Consumers and other potential purchasers rely upon information contained in
written advertisements. Where such advertisements include a “triggering term,” Sections
303.40, 303.41, and 303.42 ensure that further fiber content disclosures are made to avert
the possibility of deception.
Generic Name Petitions
The information collected pursuant to the section establishing procedures for adopting a
new generic fiber is used by the Commission to determine whether to amend the list of
established generic fibers (i.e., Section 303.7), or to deny the petition and advise the applicant of
the proper method of disclosure using existing, established generic fiber categories.

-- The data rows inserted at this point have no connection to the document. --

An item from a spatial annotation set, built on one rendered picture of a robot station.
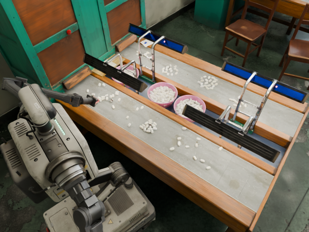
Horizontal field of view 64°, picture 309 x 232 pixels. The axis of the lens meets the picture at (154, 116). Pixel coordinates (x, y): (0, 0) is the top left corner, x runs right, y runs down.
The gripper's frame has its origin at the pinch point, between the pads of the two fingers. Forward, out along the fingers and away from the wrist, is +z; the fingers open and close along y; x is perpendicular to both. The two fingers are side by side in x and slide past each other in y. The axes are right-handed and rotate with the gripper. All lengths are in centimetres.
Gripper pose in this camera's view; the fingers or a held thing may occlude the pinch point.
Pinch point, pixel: (98, 100)
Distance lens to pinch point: 205.7
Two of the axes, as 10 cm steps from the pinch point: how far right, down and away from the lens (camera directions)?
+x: -3.7, 8.9, 2.7
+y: -7.9, -4.5, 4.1
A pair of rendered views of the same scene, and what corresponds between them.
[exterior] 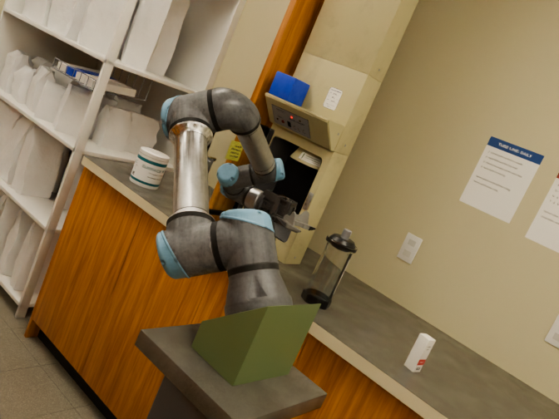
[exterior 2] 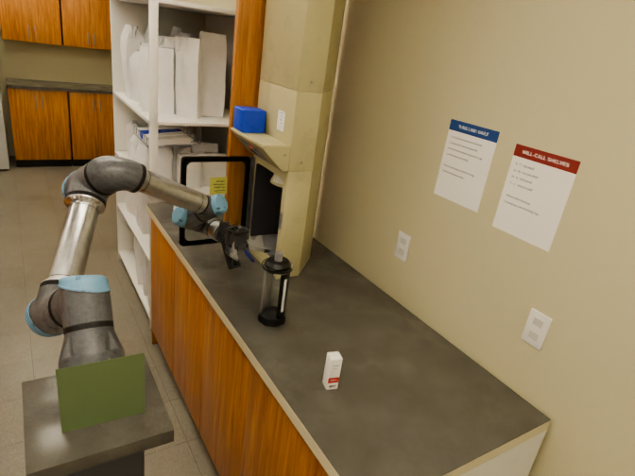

In practice,
the information collected is technical in nature and is referred to and used by consultant experts
(e.g., polymer chemists) who aid the Commission in the ultimate disposition of the applicant’s
petition.
3.
Consideration of the Use of Improved Information Technology to Reduce Burden
Generally, this item does not apply to any of the categories of information
collection covered by this submission.
The Rules requiring labeling and invoicing, recordkeeping, and disclosure in
advertising merely set forth certain performance standards. For example, fiber content labels
must clearly and conspicuously disclose the required information; however, companies may
avail themselves of any improved technology (e.g., in the area of mechanization, typesetting,
and printing) in meeting these performance standards. In addition, covered entities have
flexibility with regard to the placement of information on labels and the attachment of labels to
products.
For information that is required to be disclosed on textile product labels, an electronic
disclosure option, pursuant to the Government Paperwork Elimination Act, Pub. L. No. 105277, Title XVII, 112 Stat. 2681-749 (“GPEA”), is impracticable. For non-labeling disclosures,
however, the Commission, in compliance with the Act, has previously amended relevant
Textile Rules definitions so that they are either format-neutral or explicitly recognize and
3
permit such disclosures in electronic format. See 16 C.F.R. § 303.1(h) (“invoice” or “invoice or
other document”– issued “electronically, in writing, or in some other form capable of being
read and preserved in a form that is capable of being accurately reproduced for later reference,
whether by transmission, printing, or otherwise”), (u) (“mail order catalog” or “mail order
material” – materials disseminated “in print or by electronic means”). Likewise, the rules
permit the maintenance of relevant records in any format, including electronic, that a
manufacturer chooses. 16 C.F.R. § 303.39.
4.
Efforts to Identify Duplication/Availability of Similar Information
There is no other Federal law or regulation that requires the information
collection contained in the Textile Act or Rules.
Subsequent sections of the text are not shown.